• [What the task asks]
For this exercise, restate every line below word for word and drop the images.

• [Information supplied]
———

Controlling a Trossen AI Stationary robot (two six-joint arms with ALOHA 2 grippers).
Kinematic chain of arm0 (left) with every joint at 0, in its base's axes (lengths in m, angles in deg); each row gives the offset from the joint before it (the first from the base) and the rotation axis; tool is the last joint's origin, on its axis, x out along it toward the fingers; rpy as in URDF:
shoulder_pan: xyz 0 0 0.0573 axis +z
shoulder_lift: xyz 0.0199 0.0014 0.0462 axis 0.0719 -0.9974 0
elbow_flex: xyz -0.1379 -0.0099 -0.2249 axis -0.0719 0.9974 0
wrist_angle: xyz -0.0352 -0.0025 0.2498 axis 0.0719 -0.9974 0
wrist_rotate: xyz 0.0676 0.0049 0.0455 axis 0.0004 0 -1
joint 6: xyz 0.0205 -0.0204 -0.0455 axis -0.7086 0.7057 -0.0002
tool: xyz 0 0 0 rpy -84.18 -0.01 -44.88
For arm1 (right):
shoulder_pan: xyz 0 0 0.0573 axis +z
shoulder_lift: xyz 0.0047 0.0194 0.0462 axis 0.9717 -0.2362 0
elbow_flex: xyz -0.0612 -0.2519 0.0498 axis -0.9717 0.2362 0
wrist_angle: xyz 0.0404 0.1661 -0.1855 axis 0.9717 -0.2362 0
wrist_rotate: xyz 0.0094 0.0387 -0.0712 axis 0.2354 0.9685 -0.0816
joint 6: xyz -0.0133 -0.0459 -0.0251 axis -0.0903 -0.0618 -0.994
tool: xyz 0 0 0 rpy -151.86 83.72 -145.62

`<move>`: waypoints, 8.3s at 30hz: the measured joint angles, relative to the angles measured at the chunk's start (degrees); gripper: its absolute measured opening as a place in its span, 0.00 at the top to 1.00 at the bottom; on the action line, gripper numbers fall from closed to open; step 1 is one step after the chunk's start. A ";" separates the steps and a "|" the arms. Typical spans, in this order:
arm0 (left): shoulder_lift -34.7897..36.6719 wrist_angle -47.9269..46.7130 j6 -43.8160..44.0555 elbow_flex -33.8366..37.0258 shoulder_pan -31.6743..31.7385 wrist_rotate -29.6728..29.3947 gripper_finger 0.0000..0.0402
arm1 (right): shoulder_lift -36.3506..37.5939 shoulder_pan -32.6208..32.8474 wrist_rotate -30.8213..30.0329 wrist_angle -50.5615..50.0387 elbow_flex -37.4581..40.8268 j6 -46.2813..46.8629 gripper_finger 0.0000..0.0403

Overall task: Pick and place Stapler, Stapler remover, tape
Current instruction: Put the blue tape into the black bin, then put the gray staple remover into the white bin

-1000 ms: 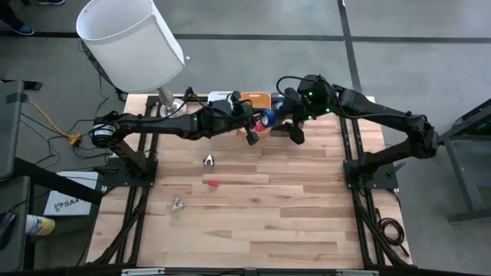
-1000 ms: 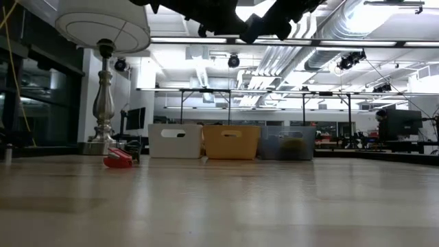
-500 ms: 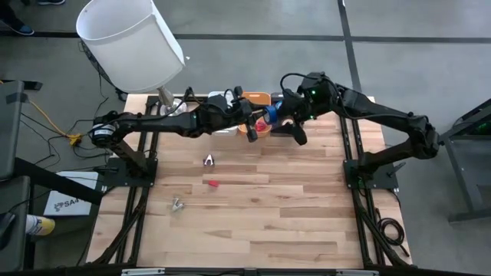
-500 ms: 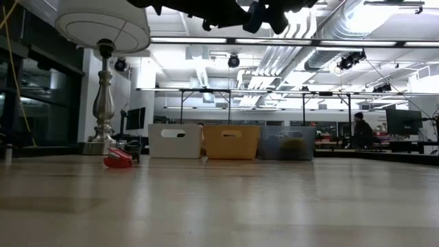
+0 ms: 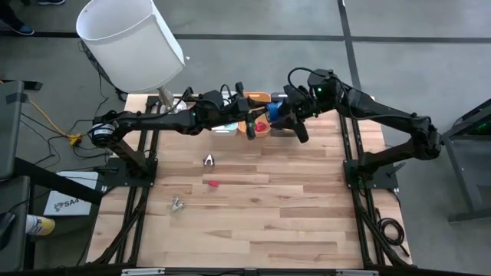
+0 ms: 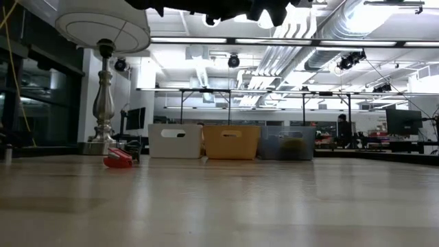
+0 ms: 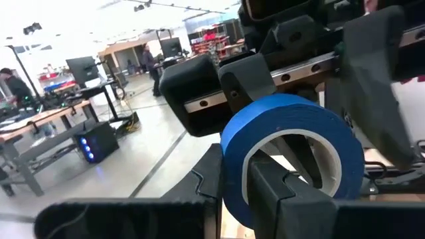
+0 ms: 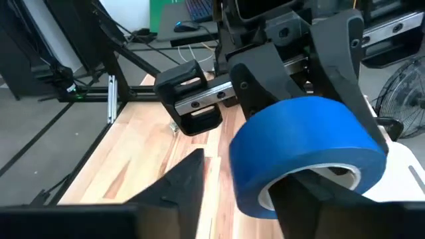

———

• [Solution to the exercise]
Controlling a Trossen AI Stationary robot (two six-joint arms with ALOHA 2 grippers).
Kinematic chain of arm0 (left) with every joint at 0, in its base's axes (lengths in m, angles in deg); each row gives the offset from the joint before it (the first from the base) and the rotation axis; tool is the last joint's origin, on its axis, x out along it toward the fingers; rpy as in URDF:
shoulder_pan: xyz 0 0 0.0573 axis +z
shoulder_lift: xyz 0.0199 0.0014 0.0462 axis 0.0719 -0.9974 0
elbow_flex: xyz -0.1379 -0.0099 -0.2249 axis -0.0719 0.9974 0
wrist_angle: xyz -0.0352 -0.0025 0.2498 axis 0.0719 -0.9974 0
wrist_rotate: xyz 0.0676 0.0049 0.0455 axis 0.0004 0 -1
joint 6: xyz 0.0205 -0.0204 -0.0455 axis -0.7086 0.7057 -0.0002
tool: xyz 0 0 0 rpy -84.18 -0.01 -44.88
For arm1 (right):
shoulder_pan: xyz 0 0 0.0573 axis +z
shoulder_lift: xyz 0.0047 0.0194 0.0462 axis 0.9717 -0.2362 0
elbow_flex: xyz -0.0612 -0.2519 0.0498 axis -0.9717 0.2362 0
wrist_angle: xyz 0.0404 0.1661 -0.1855 axis 0.9717 -0.2362 0
wrist_rotate: xyz 0.0094 0.0387 -0.0712 axis 0.2354 0.9685 -0.0816
joint 6: xyz -0.0133 -0.0459 -0.0251 axis -0.0903 -0.0618 -0.994
tool: xyz 0 0 0 rpy -151.86 83.72 -145.62

`<move>`: waypoints, 8.3s at 30hz: the measured joint angles, relative to the angles measured at the chunk's start (degrees); gripper: its absolute measured opening as a place in its span, 0.00 at the top to 1.00 at the bottom; on the action line, gripper numbers fall from closed to open; step 1 is one step after the chunk's start. A ";" separates the steps and a "|" the arms. Typical spans, in this order:
arm0 (left): shoulder_lift -34.7897..36.6719 wrist_angle -47.9269..46.7130 j6 -43.8160..44.0555 elbow_flex -33.8366..37.0258 shoulder_pan -31.6743..31.7385 wrist_rotate -29.6728..29.3947 gripper_finger 0.0000..0.0402
arm1 (right): shoulder_lift -36.3506..37.5939 shoulder_pan -32.6208..32.8474 wrist_rotate -30.8213..30.0329 wrist_angle -50.5615..50.0387 elbow_flex -37.4581..40.8268 j6 -46.2813..46.8629 gripper_finger 0.0000..0.0403

Overall task: Pick and place Stapler, Stapler remover, tape
Current instruction: Put the blue tape into the black bin, then put the gray staple remover into the white bin

-1000 ms: 
-1000 ms: 
-500 ms: 
-500 ms: 
+0 ms: 
+0 ms: 
+0 ms: 
+0 ms: 

The required output is complete.